PNNL

Abstract

This report describes our effort in developing Pd based bimetallic catalysts during Tandem ketone condensation-hydrogenation reaction. We have synthesized a series of bimetallic catalysts containing equimolar amount of Pd with various other 3d, 4d and 5d transition and coinage metals. The activity of theses bimetallic catalysts towards C=C and C=O hydrogenation was evaluated using mesityl oxide and 2-heptanone as model compounds. All these catalysts show much higher activity towards C=C hydrogenation compared to C=O hydrogenation at a given temperature and at different H2 pressure, indicated the higher intrinsic activity of Pd based bimetallic catalysts towards C=C hydrogenation. Alloy catalysts with Pd and other 4d and 5d metals such as PdRu, PdRh, PdPt and PdIr shows higher activity towards both C=C and C=O hydrogenation compared to baseline Pd catalyst as well as alloy catalysts containing Pd and 3d transition metals. Among the different Pd-3d metal alloy catalysts, the activity of the bimetallic catalysts depends on alloying transition metals. Although, PdRu, PdRh, PdPt and PdIr catalysts shows very high activity towards C=O hydrogenation of 2-heptanone, the same catalysts didn’t show any C=O hydrogenation when ?,?-unsaturated carbonyl compound such as mesityl oxide was used as the model substrate. Based on these results, it is evident that Pd based bimetallic catalysts are very selective to the C=C hydrogenation and their activity could be tuned by the judicious choice of the alloying elements.
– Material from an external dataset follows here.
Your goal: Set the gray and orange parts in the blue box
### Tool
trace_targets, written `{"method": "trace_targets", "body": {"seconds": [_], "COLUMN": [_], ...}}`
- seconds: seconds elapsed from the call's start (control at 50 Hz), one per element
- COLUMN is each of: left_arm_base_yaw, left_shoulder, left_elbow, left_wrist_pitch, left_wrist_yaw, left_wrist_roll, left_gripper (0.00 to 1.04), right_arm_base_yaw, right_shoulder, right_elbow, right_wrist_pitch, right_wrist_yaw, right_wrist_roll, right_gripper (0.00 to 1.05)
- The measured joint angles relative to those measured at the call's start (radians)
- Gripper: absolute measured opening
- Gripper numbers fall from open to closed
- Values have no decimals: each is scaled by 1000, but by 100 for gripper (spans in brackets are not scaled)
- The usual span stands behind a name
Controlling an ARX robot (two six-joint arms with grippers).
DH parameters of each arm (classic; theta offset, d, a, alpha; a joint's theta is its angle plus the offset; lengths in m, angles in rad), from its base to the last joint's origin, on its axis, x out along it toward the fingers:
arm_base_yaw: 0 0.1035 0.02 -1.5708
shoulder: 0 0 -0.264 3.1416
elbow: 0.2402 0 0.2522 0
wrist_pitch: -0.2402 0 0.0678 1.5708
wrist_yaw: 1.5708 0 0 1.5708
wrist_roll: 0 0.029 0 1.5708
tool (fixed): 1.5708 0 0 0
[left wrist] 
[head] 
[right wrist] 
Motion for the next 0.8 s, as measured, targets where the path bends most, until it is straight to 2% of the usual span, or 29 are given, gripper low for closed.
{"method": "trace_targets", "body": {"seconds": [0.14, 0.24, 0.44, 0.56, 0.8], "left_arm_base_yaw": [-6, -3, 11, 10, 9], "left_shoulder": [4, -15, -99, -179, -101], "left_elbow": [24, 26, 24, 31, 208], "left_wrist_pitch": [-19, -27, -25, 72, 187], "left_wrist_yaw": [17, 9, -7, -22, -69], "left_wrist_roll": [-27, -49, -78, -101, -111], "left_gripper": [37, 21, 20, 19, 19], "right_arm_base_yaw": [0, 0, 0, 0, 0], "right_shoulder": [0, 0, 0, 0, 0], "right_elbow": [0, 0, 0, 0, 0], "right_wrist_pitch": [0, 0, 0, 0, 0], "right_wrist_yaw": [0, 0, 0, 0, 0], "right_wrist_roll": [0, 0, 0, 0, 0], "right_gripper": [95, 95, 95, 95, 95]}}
Although alloying with Ru, Rh and Pt shows significant rate enhancement in case of C=C hydrogenation reaction, higher cost of those metals prevents their usage in industry as it significantly increases the cost of the catalyst. Considering all the factors, we have identified PdZn as one of promising alternative of Pd catalyst as it shows comparable activity towards C=C hydrogenation and reduces the activity for C=O hydrogenation. Based on the electrochemical CO stripping, we unambiguously established the weaker bonding CO on the PdZn surface compared to pristine Pd and highlight the benefits of its usage due to higher CO tolerance.